- **Assignment**: Return only those lines of the listing that hold the word "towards".

- **Dataset section**:
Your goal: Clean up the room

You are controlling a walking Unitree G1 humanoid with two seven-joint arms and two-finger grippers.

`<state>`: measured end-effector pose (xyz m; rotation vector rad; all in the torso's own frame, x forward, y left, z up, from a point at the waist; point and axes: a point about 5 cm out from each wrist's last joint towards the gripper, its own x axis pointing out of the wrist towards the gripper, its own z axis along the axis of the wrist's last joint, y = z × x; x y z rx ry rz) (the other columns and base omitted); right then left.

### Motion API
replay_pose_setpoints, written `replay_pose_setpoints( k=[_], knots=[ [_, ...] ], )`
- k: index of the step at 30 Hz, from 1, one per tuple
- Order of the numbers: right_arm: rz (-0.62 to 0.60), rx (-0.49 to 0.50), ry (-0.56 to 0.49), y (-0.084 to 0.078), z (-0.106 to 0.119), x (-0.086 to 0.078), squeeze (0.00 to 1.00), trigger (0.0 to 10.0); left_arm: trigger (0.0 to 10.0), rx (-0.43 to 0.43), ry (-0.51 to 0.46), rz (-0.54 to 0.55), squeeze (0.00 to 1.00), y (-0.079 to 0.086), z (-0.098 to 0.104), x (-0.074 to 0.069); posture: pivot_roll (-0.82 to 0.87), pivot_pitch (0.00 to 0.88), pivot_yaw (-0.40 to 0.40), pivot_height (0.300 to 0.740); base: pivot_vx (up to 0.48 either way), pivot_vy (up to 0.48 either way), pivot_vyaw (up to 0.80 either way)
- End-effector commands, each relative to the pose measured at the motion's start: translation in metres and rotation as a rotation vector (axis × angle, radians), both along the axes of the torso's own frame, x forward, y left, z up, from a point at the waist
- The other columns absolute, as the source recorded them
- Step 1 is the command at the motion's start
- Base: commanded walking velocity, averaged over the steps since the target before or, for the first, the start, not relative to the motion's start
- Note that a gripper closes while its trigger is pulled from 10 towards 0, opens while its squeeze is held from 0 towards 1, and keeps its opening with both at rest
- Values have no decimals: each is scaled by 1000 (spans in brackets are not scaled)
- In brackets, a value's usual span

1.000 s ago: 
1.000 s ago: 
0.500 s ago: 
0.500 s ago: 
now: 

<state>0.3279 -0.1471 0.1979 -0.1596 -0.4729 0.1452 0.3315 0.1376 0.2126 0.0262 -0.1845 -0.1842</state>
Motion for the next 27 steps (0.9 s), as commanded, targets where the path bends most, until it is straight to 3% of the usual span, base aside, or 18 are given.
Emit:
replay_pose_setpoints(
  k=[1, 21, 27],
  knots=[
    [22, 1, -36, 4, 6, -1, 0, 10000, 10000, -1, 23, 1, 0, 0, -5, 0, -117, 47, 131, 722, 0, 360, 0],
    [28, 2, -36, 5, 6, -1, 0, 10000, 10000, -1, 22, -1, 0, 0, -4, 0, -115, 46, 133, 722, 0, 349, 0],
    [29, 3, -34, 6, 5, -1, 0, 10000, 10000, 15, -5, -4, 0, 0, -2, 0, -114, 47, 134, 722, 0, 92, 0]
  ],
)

- **Task response**:
`<state>`: measured end-effector pose (xyz m; rotation vector rad; all in the torso's own frame, x forward, y left, z up, from a point at the waist; point and axes: a point about 5 cm out from each wrist's last joint towards the gripper, its own x axis pointing out of the wrist towards the gripper, its own z axis along the axis of the wrist's last joint, y = z × x; x y z rx ry rz) (the other columns and base omitted); right then left.
- Note that a gripper closes while its trigger is pulled from 10 towards 0, opens while its squeeze is held from 0 towards 1, and keeps its opening with both at rest

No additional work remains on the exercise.